One volume mount for /data — that's where the SQLite database and the WhatsApp auth session live. Survives restarts, easy to backup, easy to migrate.

There's also a one-liner install script for VPS setups. It checks for Docker, asks for your password, builds the image, and starts the container. I'm running mine on Oracle Cloud's Always Free ARM instance — 24GB RAM for a SQLite app is hilariously overkill but hey, it's free.

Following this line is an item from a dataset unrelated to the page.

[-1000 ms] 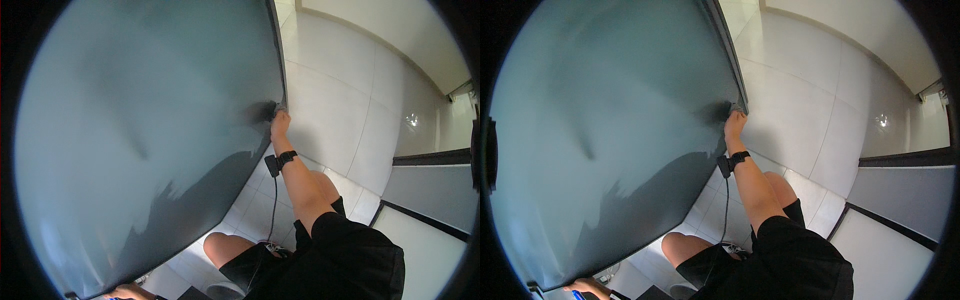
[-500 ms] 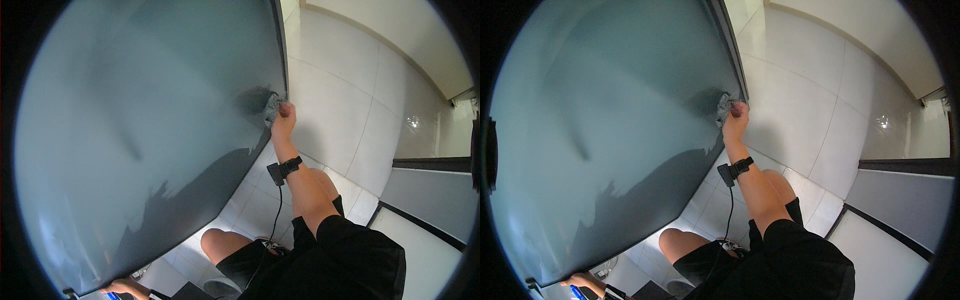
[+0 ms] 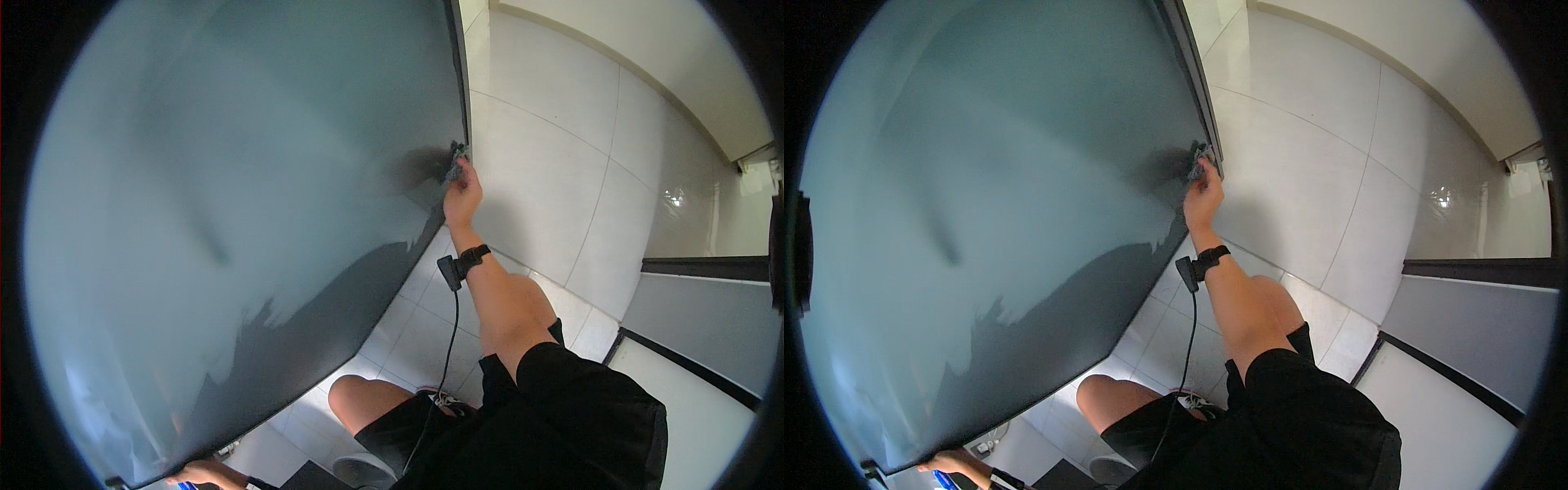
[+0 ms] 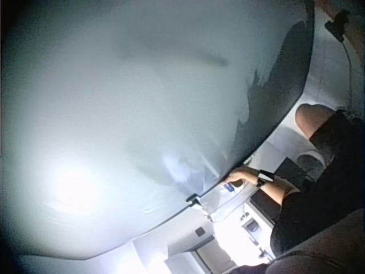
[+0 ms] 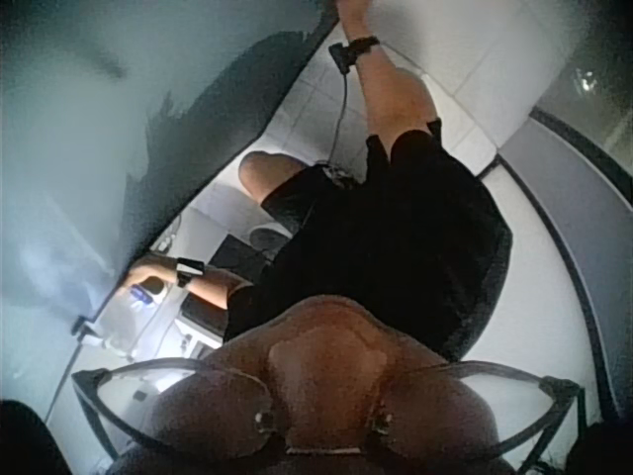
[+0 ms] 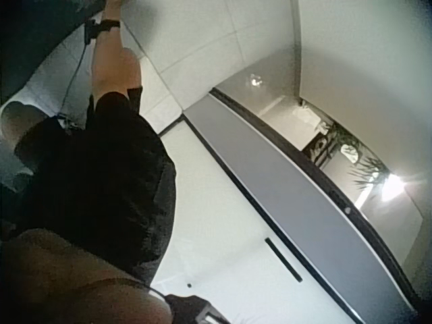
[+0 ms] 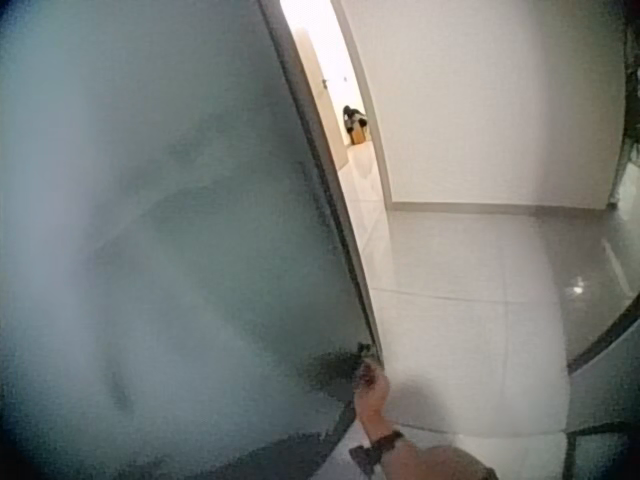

Health check pings /health every 30 seconds. Container auto-restarts unless you explicitly stop it.

Architecture at a Glance

┌──────────────────────────────────────────────────────────────────┐
│                          WhatsApp                                │
│                     (Baileys Socket)                             │
│    QR Auth ←→ Session Persistence ←→ Message Listener           │
└──────────────┬───────────────────────────────────────────────────┘
               │ messages.upsert

┌──────────────────────────────────────────────────────────────────┐
│                    Link Extraction Pipeline                      │
│         Regex → AI Text → AI Vision (3-layer fallback)          │
└──────────────┬───────────────────────────────────────────────────┘


┌──────────────────────────────────────────────────────────────────┐
│                     SQLite (via Drizzle)                         │
│              bookmarks │ tags │ app_settings                     │
│                    Single .db file                                │
└──────────┬────────────────────────────────┬──────────────────────┘
           │                                │
           ▼                                ▼
┌─────────────────────────┐   ┌─────────────────────────────────┐
│   AI Processing (Async) │   │        Hono API Server          │
│  ┌───────────────────┐  │   │  /api/bookmarks  (CRUD+search)  │
│  │ Metadata (Cheerio) │  │   │  /api/whatsapp   (QR+status)   │
│  │ Summary (Gemini)  │  │   │  /api/settings   (config)       │
│  │ Tags (Gemini)     │  │   │  /api/login      (auth)         │
│  │ Embedding (Gemini)│  │   └──────────┬──────────────────────┘
│  └───────────────────┘  │              │
│  Retry cron: */5 * * *  │              ▼
└─────────────────────────┘   ┌─────────────────────────────────┐
                              │     TanStack Start (React)       │
           ┌──────────────────│  SSR + SPA │ shadcn/ui           │
           │                  │  Search │ Settings │ Auth         │
           ▼                  └─────────────────────────────────┘
┌─────────────────────────┐
│  In-Memory Embedding    │
│  Cache (Float32Array)   │
│  Cosine Similarity      │
│  ~2ms search time       │
└─────────────────────────┘

That's the story. Built out of frustration, unlocked by one good insight, and shipped with a lot of tokens.